エチオピアの牛乳生産量の変動に関連する要因として、特に気候変動が挙げられます。同国は降雨量の変化による干ばつや洪水の影響を受けやすく、牧草の供給や水源の確保が難しい時期には生産性が大きく低下します。また、農村部におけるインフラの未整備も、牛乳の適切な保存や流通に影響を与える要因となっています。さらに、近年では地域紛争の影響が食糧供給網や農業活動の停滞を招くケースも見られています。

今後の課題としては、まず持続可能な牧草地の維持や水管理技術の整備が必要です。特に気象データを活用した早期警報システムを導入し、干ばつや洪水への対応力を強化することが重要です。
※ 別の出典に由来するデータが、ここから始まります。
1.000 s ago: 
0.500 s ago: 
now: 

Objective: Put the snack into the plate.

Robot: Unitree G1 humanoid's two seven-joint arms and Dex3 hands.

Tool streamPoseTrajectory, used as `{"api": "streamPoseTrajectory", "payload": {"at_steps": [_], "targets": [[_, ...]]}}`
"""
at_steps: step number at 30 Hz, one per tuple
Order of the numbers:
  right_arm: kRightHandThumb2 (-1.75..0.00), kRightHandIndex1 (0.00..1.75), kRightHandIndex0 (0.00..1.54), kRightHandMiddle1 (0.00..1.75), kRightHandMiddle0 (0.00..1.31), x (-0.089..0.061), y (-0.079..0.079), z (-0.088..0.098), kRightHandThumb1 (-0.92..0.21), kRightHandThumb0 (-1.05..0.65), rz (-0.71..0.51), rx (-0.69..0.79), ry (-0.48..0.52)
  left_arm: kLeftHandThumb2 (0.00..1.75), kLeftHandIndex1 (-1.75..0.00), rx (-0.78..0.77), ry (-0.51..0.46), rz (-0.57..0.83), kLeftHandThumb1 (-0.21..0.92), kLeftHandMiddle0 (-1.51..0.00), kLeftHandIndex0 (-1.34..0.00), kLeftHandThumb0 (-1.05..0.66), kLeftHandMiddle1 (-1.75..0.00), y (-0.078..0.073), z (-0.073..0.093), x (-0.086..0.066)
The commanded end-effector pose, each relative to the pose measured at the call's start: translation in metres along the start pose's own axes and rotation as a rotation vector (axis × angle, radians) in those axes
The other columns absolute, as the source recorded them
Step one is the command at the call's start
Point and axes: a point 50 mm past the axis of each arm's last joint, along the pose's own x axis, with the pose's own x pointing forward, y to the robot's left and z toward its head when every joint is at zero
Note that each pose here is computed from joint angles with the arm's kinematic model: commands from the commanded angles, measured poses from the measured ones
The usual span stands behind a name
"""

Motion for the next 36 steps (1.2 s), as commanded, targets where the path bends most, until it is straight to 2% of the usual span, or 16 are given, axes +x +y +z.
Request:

また、酪農技術のさらなる普及や中小農家への金融支援、ならびに地方部の物流インフラの整備によって、より効率的で安定的な生産体制を構築する必要があります。国際社会でもエチオピアの酪農業を支援するための技術・資金協力を進め、気候変動への適応能力を高めるべきです。

結論として、エチオピアの牛乳生産量は将来的に持続的な成長が期待できるものの、現状では自然環境や経済基盤、政治的リスクから生じる課題が依然として存在します。これらに対処するためには、国内外の協力による網羅的な支援が不可欠であり、特に気候変動対策と農村開発がその鍵を握ると言えるでしょう。エチオピアの酪農が安定成長を遂げるためには、政策的な介入だけでなく、持続可能なモデルの構築が急務です。